■ **Work task**: Copy out the full data exactly as given; pictures should not be included.

■ **Provided data**:
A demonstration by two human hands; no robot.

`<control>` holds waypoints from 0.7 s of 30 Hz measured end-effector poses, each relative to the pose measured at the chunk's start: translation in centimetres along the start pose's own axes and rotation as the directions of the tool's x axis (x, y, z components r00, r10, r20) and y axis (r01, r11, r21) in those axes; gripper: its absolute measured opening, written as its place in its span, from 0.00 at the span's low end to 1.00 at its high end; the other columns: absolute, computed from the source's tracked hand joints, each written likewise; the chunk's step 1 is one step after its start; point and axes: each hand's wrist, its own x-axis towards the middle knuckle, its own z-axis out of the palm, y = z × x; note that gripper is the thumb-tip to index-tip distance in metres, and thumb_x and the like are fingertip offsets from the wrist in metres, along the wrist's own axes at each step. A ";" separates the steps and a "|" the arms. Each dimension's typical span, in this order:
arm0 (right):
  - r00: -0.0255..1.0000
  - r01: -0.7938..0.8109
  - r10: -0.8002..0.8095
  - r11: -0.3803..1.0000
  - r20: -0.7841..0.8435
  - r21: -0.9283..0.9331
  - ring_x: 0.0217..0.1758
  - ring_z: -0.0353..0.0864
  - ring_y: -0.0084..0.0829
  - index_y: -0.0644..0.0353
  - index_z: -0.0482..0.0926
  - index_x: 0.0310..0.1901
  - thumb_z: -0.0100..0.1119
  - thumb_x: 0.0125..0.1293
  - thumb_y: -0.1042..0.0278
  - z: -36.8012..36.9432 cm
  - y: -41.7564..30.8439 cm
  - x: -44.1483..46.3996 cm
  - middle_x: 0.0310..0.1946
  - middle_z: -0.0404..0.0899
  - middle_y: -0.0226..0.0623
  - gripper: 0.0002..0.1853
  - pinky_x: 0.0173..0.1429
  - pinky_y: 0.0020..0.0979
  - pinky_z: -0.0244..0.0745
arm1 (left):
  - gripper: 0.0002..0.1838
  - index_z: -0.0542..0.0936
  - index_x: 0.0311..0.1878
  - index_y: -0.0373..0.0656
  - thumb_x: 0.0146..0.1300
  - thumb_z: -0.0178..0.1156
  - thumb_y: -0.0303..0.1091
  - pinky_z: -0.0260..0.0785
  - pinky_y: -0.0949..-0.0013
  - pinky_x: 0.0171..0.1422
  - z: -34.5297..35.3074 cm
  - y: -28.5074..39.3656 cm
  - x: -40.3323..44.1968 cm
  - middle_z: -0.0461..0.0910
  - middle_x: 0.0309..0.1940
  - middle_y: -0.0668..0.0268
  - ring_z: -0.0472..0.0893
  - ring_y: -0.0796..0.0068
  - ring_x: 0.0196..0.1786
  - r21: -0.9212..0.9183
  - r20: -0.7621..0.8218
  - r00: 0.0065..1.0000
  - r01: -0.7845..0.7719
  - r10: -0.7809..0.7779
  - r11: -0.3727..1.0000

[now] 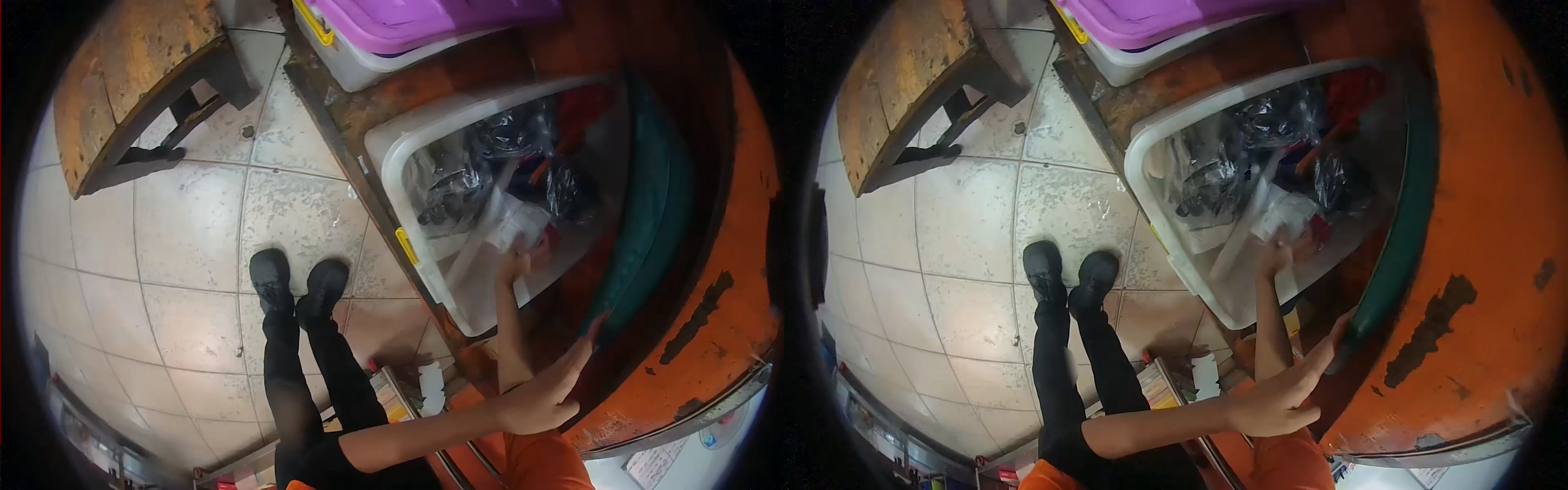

■ **Response area**:
A demonstration by two human hands; no robot.

`<control>` holds waypoints from 0.7 s of 30 Hz measured end-effector poses, each relative to the pose measured at the chunk's start: translation in centimetres along the start pose's own axes and rotation as the directions of the tool's x axis (x, y, z components r00, r10, r20) and y axis (r01, r11, r21) in those axes; gripper: its absolute measured opening, written as its place in its span, from 0.00 at the span's low end to 1.00 at its high end; the other columns: absolute, computed from the source's tracked hand joints, each written likewise; the chunk's step 1 is one step after its start; point and axes: each hand's wrist, its own x-axis towards the middle knuckle, its own z-axis out of the palm, y = z × x; note that gripper is the thumb-tip to index-tip distance in metres, and thumb_x and the like are fingertip offsets from the wrist in metres, along the wrist's own axes at each step. A ";" separates the steps and a "|" the arms. Each dimension's typical span, in this order:
arm0 (right):
  - r00: -0.0255..1.0000
  - r01: -0.7938..0.8109
  - r10: -0.8002..0.8095
  - r11: -0.3803..1.0000
  - r20: -0.7841..0.8435
  - r21: -0.9283..0.9331
  - ring_x: 0.0217..0.1758
  - ring_z: -0.0353..0.0864
  - ring_y: -0.0084..0.0829
  - index_y: -0.0644..0.0353
  - index_z: -0.0482..0.0926
  - index_x: 0.0310..0.1901
  - thumb_z: -0.0100..0.1119
  - thumb_x: 0.0125..0.1293
  - thumb_y: -0.1042..0.0278
  - z: -36.8012..36.9432 cm
  - y: -41.7564..30.8439 cm
  - x: -44.1483..46.3996 cm
  - middle_x: 0.0310..0.1946
  - middle_z: -0.0404..0.0899
  - middle_y: -0.0226..0.0623
  - gripper: 0.0002..0.1853
  - pinky_x: 0.0173..0.1429
  - pinky_y: 0.0020..0.0979
  - pinky_z: -0.0244..0.0745
arm1 (left):
  - gripper: 0.0002..0.1838
  - index_z: -0.0542..0.0936
  - index_x: 0.0311..0.1878
  - index_y: -0.0373..0.0656
  - thumb_x: 0.0146..0.1300
  - thumb_z: -0.0178..0.1156
  - thumb_y: -0.0303..0.1091
  - pinky_z: -0.0260..0.0785
  - pinky_y: -0.0949..-0.0013
  - pinky_x: 0.0171..0.1422
  - z: -34.5297..35.3074 cm
  - y: -28.5074..39.3656 cm
  - x: -40.3323..44.1968 cm
  - middle_z: -0.0461..0.0910
  - middle_x: 0.0309..0.1940
  - middle_y: -0.0668..0.0268
  - ring_z: -0.0472..0.0893
  - ring_y: -0.0796..0.0068
  - ring_x: 0.0196..0.1786
  - r21: -0.9212..0.9183
  - r20: -0.7621..0.8218
  - r00: 0.0065..1.0000
  - r01: -0.7845..0.7719
  - r10: -0.7809..0.7779
  - r11: -0.3727..1.0000

[now] 

The output is now complete.